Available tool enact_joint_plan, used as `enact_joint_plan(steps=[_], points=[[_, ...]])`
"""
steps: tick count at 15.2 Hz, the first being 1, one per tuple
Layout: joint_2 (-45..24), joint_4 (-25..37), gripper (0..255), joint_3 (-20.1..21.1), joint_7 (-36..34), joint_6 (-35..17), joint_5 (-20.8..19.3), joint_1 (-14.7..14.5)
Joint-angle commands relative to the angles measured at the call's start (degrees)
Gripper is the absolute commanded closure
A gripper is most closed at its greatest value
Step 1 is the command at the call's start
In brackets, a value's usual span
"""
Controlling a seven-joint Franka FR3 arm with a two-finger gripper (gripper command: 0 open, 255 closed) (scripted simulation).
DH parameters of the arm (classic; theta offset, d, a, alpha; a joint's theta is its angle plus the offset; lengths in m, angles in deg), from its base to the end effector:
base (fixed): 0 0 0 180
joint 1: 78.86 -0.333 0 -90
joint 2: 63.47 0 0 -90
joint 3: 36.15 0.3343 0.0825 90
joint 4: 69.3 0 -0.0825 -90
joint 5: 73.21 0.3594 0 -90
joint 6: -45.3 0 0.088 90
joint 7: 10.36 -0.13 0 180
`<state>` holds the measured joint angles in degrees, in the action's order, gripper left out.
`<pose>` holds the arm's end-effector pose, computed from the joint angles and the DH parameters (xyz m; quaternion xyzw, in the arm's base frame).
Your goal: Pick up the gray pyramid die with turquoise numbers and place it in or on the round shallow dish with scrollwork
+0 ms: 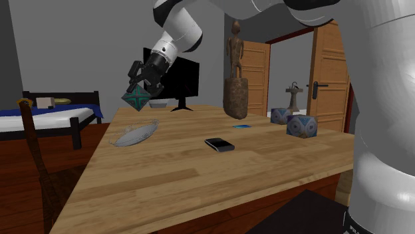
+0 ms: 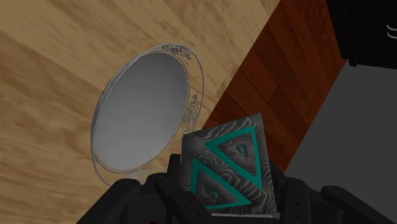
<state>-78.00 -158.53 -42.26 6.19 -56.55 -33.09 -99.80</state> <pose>0.5811 0.2340 0.5216 -0.9287 -0.1836 0.0097 0.3221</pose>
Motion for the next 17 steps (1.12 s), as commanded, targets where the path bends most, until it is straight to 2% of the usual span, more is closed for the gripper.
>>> enact_joint_plan(steps=[1, 9, 17], points=[[-0.01, -1.35, 255, 0.03, 0.83, -1.13, 0.20, -0.06], [-1.08, -6.17, 255, 0.30, 4.42, -5.90, 1.36, -0.33], [-1.08, -6.17, 255, 0.29, 4.42, -5.90, 1.36, -0.33]])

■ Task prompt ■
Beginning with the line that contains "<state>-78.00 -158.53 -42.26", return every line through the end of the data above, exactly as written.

■ Task solution ■
<state>-78.00 -158.53 -42.26 6.19 -56.55 -33.09 -99.80</state> <pose>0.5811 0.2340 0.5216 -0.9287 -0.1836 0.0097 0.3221</pose>
Motion for the next 17 steps (1.12 s), as commanded, targets where the path bends most, until it is straight to 2% of the usual span, more is closed for the gripper.
>>> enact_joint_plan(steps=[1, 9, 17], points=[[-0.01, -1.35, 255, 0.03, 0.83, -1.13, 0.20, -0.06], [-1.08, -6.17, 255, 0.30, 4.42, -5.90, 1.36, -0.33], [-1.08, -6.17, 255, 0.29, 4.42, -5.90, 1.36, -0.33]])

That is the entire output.